TIME SERIES MODELING AND FORECASTING OF DENGUE DEATH OCCURRENCE IN MALAYSIA USING SEASONAL ARIMA TECHNIQUES
The incidence of dengue cases and dengue death has grown-up dramatically around the world in recent decades. Recently, the number of reported cases, especially in Malaysia continued to increase. Over the year, many researchers try to estimate the number of deaths that cause by dengue. One of the methods in Biostatistics is ARIMA method which is involving time series analysis. Time series analysis commonly referred to any analysis which involved in a time series data. If the continuous observation is dependable, then the values that will come are able to be forecasted from the previous observation.
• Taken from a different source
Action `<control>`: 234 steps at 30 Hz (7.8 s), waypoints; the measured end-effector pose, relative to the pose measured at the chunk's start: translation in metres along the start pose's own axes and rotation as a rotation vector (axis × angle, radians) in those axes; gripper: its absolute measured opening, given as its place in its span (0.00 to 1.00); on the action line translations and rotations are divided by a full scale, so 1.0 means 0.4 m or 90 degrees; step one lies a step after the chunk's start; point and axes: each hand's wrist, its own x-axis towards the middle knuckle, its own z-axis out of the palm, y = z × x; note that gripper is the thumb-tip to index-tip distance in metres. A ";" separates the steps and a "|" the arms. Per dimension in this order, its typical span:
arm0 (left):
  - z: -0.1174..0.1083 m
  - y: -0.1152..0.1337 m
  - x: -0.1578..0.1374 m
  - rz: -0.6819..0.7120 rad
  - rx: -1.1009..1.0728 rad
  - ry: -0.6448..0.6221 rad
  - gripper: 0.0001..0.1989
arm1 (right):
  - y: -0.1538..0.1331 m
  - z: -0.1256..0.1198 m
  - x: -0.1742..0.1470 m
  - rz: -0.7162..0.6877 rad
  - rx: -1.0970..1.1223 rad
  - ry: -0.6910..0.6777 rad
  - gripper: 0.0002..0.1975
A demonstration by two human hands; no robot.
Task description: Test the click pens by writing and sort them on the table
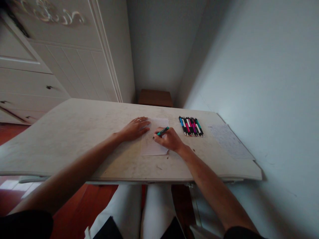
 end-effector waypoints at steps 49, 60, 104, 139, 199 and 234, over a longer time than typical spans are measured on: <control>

The objective of this research paper is to forecast the number of dengue deaths, to describe the behavior of the time series data and afterwards made use of skilled statistical techniques for estimation, forecasting but also the controlling. In this paper the recognition of concerning the SARIMA (p,d,q) (P,D,Q)15 was given attention through the approach to the Autocorrelation Function ACF and Partial Autocorrelation Function (PACF) theory plot. SARIMA (2,1,0) (0,1,1)15 is being selected as the best model to represent the dengue death data. The gained model will be used as a tool for the prediction of the dengue death.
Keywords: Autoregressive Process model AR (p), Moving Average Process MA (q), SARIMA (p,d,q), time series, forecasting and dengue.